Your goal — A complete answer lists every line of the material where the string "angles" occurs.

[[ Supplied data, beginning ]]

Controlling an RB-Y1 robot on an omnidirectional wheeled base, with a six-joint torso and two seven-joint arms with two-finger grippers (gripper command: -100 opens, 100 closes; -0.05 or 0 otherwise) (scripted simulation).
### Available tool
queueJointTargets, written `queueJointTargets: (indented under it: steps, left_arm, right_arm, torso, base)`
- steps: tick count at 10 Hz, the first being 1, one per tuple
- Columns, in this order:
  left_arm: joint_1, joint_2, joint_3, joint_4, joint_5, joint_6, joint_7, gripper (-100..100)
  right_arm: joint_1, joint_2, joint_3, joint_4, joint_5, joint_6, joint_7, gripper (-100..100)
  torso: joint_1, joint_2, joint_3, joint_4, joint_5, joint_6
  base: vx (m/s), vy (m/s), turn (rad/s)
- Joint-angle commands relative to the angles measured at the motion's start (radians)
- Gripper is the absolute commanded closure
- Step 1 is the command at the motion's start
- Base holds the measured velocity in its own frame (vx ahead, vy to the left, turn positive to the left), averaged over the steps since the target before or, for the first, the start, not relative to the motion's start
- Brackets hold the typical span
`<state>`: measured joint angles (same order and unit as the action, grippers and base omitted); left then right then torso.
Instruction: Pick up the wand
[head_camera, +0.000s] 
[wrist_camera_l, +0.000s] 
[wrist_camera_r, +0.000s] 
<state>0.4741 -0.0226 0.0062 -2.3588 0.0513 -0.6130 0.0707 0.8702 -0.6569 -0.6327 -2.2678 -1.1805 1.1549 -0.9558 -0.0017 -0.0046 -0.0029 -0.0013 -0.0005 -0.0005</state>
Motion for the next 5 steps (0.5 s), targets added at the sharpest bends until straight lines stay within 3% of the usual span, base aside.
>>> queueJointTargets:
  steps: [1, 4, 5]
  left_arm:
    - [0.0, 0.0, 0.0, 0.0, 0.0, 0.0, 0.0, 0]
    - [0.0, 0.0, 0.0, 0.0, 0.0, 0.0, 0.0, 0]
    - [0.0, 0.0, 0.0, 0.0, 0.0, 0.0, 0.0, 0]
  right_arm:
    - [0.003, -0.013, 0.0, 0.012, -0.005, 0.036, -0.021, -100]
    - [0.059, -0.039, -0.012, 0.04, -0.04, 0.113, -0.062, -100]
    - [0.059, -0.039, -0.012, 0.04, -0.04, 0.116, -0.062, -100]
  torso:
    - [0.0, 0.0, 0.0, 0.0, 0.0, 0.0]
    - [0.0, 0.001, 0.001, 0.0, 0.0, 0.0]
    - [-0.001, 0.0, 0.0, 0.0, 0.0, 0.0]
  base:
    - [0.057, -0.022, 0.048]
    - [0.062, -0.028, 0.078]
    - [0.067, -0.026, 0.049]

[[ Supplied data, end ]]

Task output —
- Joint-angle commands relative to the angles measured at the motion's start (radians)
`<state>`: measured joint angles (same order and unit as the action, grippers and base omitted); left then right then torso.

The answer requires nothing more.